You thought of checking but you don’t want to pressure him. Besides, he is doing a favour by bringing you to Stark Tower to let you use the space with him. You turn and pace along the wall, out of the way of the New York pedestrians who wouldn’t even notice if you got underfoot. 
You thought of waiting in the lobby but that’s too much. You focus on breathing. You feel alright for the moment, but a few times, you’ve reached for your inhaler just out of habit.  
“Hey,” a voice draws you out of your mounting anxiety, bringing you back down to just above neutral. “Door’s open, you know?” 
You face Bucky as he holds open of the many glass doors. 
You nod and teeter on your heels. “I know, sir. Just waiting.” 
“Bucky,” he corrects you. Like last time. Oops. “Waiting on the kid?” You gesture affirmatively again. He waves you over casually with a gloved hand, “come on. I can get ya into the lab.” 
“Mm, ahem,” you clear your throat, it’s getting tight. You get closer as the noise of the street makes it hard to hear your own thoughts. “That’s nice but I said I’d wait here.” 
“Busy,” he comments and his eyes roll around derisively. “Should be out here on the street. Let the kid know you’ll be upstairs.” 
There’s no arguing with him, not that you would ever dare. You’re not afraid of him. Maybe intimidated but who doesn’t make you feel small. No, he’s Bucky Barnes, an Avenger. You have no ground to tell him no. Besides, he’s being nice even if his tone remains mostly indifferent. 
“Thanks, s—Bucky,” you muster a tight-lipped smile. 
He holds the door and you flit in ahead of him, your wool jacket flapping and brushing against him. He follows. You hurry ahead then stop short as you realise you don’t know where you going. As you do, a man in a suit huffs and nearly knocks you over with his arm. 
“Watch it, little girl.” He sneers. 
“Hey,” Bucky catches him by his tie, “what’d you say to the lady?” 

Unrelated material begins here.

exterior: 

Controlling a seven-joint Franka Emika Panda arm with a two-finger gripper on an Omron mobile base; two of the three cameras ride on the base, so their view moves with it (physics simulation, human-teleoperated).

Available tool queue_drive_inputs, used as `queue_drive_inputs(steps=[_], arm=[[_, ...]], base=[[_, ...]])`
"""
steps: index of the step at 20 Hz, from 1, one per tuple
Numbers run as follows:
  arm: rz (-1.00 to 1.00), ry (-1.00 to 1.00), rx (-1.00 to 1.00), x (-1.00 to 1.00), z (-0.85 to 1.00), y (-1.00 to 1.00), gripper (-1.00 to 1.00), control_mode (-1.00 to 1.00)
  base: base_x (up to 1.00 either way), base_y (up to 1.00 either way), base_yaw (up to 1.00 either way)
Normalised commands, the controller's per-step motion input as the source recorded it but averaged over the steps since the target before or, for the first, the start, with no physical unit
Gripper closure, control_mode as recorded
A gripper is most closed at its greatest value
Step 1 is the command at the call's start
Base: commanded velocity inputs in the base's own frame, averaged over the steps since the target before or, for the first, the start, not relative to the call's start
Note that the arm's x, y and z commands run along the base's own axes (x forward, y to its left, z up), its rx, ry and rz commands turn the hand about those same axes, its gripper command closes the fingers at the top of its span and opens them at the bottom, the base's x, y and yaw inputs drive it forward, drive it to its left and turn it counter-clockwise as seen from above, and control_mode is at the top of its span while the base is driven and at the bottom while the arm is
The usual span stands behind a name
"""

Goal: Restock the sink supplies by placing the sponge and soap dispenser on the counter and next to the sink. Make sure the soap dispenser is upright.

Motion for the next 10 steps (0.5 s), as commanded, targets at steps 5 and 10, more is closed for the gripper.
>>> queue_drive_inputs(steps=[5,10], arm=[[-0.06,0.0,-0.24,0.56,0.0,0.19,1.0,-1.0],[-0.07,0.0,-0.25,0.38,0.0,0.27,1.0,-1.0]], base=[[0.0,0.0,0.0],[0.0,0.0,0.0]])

You spin around in shock, rubbing your arm at the suddenness of it all. 
“N-nothing, I--” the man blinks in fear. “Nothing, she just got in my way.” 

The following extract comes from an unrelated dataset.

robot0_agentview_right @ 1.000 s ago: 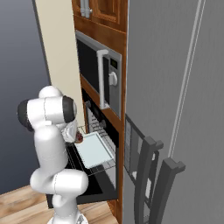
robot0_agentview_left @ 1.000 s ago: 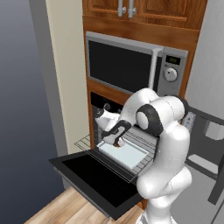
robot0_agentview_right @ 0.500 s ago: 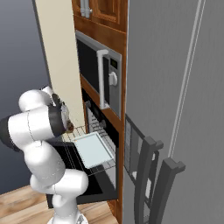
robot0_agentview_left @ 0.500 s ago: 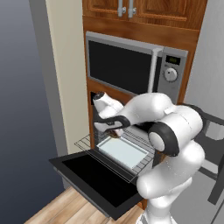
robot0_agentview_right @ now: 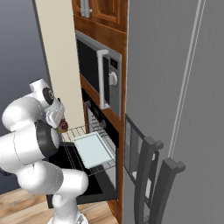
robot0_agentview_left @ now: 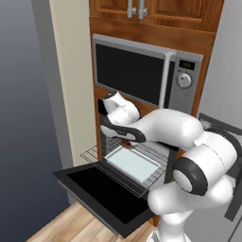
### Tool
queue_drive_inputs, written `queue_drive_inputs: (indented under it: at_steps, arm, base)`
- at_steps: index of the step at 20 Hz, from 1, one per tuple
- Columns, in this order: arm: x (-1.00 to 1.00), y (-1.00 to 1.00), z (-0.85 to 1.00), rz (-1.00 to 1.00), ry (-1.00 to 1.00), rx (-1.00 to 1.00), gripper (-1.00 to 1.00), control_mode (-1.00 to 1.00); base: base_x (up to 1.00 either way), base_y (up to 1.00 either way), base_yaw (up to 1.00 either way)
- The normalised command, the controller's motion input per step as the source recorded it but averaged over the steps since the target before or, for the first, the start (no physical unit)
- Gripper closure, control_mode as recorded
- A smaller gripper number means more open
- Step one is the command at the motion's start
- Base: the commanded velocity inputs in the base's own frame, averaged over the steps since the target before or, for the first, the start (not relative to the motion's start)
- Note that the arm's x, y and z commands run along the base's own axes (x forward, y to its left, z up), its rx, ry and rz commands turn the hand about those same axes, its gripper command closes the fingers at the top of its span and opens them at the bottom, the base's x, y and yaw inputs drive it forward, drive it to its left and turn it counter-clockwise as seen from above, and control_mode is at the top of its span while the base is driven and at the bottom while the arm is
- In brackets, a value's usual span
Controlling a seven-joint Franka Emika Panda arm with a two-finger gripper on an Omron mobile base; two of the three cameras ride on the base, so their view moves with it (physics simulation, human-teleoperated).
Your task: Take the baked cake out of the oven and place it on the plate for cooling. Then close the oven door.
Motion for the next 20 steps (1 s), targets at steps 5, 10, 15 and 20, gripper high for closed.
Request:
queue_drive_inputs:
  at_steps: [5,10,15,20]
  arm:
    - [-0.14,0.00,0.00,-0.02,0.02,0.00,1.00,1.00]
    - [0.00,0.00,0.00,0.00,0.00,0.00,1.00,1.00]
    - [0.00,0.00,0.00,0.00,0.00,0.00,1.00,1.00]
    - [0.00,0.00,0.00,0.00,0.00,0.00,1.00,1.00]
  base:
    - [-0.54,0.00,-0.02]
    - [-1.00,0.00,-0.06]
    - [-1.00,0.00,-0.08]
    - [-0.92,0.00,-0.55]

“You knocked into her and you can’t say sorry?” Bucky pulls him closer, glaring at him with a furrow of his nose. 
“N-no,” the man shows his palms, “no.” 
“Look at her. She’s half your size, pal. You think she could hurt you?” 
“No, no, look, I’m sorry. I’m sorry!” The man sputters. 
“Not to me,” Bucky slides his hand down the man’s tie and pulls him like a dog on a leash toward you, “her.” 
The man blanches and gulp, “look, miss, I’m sorry. I didn’t see you. I shouldn’t have... I should look where I’m going.” 
“Good boy,” Bucky’s snarl comes close to a smirk as he lets the man go and taps his cheek lightly. “Go.” 
He shoves the man by the shoulder and you bat your eyes dumbly. You watch him go as Bucky looms close. You look at him and reach for your bag. You unzip the pouch at the end of the thin strap and pull out your inhaler. You take a puff. 
His expression softens, “oh, is that me?” 
You shake your head, “too many people.” 
“Ah, right,” he points toward the elevators. 
You follow him as he bulldozes through the bodies and pushes the button. You stop beside him and fidget with your inhaler. You peek over at him again. He looks down at you and you wince. 
“Sorry... I...” 
“People usually only stare when I got the arm out,” he shrugs. “I got something on my face? Damn beard catches.”  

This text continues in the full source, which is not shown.